Biology 303
Genetics
Department of Biology Dr. McMillan
Lecture: Monday,
Wednesday, Friday,
Laboratory: Tuesday
Instructor: Dr. Amy McMillan (SC268)
Office phone: 878-3756
Email: mcmillam@buffalostate.edu
Website: http://faculty.buffalostate.edu/mcmillam/
Office
Hours: Monday, Wednesday
Teaching Asst: Julie Trevett (SC303)
Email: TREVJB63@mail.buffalostate.edu
Office
Hours: M
Required Texts: Klug and Cummings. 2003. Concepts of Genetics 7th ed., Prentice Hall.
Pechenik.
2004. A Short Guide to Writing About Biology 5th ed.,
Wesley Longman.
Course Goals: The central goal of this course is to prepare students to understand, describe and analyze basic principles of classical and modern genetics. Additionally, students will understand how basic scientific concepts arise from observation and experimentation, and will improve their analytical thinking and problem solving skills.

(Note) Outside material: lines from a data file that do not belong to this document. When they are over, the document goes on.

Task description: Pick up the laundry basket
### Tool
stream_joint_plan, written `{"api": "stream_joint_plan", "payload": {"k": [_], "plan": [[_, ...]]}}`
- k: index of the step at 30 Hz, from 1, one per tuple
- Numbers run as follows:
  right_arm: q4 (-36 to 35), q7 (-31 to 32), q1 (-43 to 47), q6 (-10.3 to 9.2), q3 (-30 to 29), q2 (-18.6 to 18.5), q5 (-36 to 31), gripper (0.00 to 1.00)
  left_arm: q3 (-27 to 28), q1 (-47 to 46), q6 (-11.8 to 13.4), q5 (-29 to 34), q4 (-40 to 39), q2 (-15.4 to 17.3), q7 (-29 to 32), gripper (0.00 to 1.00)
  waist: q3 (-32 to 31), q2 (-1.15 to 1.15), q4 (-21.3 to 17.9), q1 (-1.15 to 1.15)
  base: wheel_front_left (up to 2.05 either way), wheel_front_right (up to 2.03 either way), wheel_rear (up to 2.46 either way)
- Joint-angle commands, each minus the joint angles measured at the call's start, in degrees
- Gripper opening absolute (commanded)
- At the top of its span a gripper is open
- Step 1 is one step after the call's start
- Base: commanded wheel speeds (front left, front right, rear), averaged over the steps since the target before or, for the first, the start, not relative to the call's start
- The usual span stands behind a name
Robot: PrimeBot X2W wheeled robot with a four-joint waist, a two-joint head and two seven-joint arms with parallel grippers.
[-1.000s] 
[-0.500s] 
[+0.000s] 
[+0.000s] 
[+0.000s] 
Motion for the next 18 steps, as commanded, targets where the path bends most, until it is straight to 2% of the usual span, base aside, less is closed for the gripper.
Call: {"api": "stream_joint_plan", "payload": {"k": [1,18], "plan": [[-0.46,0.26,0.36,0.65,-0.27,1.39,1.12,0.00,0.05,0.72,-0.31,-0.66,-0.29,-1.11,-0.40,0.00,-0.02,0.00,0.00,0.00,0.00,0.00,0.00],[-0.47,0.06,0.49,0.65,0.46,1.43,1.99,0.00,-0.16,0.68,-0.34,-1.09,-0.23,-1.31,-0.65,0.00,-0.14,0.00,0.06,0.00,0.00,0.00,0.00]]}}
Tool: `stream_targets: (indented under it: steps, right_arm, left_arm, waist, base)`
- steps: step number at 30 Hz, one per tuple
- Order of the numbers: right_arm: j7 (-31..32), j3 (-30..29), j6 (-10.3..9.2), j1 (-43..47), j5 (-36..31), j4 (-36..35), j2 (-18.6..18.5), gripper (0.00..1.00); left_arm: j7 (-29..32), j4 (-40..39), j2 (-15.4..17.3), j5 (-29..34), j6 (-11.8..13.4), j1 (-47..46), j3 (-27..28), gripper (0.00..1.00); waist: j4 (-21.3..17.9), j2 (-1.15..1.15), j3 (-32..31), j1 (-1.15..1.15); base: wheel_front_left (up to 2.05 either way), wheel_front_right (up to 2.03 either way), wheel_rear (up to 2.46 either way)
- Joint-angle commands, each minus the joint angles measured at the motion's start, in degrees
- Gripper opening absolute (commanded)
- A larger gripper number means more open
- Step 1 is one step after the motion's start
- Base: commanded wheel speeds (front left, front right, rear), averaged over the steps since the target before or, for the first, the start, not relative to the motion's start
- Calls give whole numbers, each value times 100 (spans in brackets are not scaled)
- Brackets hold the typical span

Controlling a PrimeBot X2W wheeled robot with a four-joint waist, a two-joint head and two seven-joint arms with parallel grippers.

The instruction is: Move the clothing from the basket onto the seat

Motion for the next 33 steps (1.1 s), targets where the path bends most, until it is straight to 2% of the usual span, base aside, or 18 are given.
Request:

Good Grades: Grades of A or B reflect mastery of the subject matter and should be the goal of every student. Earning these high grades requires serious effort and an effective strategy. While the following practices will not guarantee a high grade, they have proven to be effective for students in previous semesters. I recommend that serious students adopt all of these strategies.
Before lecture
Read the assigned chapter, as listed on the syllabus. Take a few notes on the important points. When you finish the chapter, check the chapter summary to see if you and the authors agree on what was important. NOTE: the textbook is not a novel; do not read it as if it were.
During lecture
Never miss a lecture. There is no automatic penalty for missing a lecture; however, attending lecture is the single most important thing you can do to prepare for exams. Exams are based on lecture topics. Take notes and leave space for more notes as you review.
After lecture
Go over your notes within 24 hours of taking them. Recopy or type notes, add comments that you remember but didn’t have time to write in class. Use your textbook or another student’s notes to fill in topics you did not understand during lecture.
For lab
Read the lab handout! Never miss a lab. Attendance is required (see attendance below)!! Come prepared to do experiments and use lab time efficiently.
Once a week
Do the homework problems. These problems will be similar to exam questions. For help, refer to the study guide, ask other students, ask the teaching assistant, or come to my office hours. Prepare lab reports as needed (see syllabus).
Organize a study group
Meet with your group 2 or 3 times a week. Compare lecture notes, work on homework problems, and discuss lab reports.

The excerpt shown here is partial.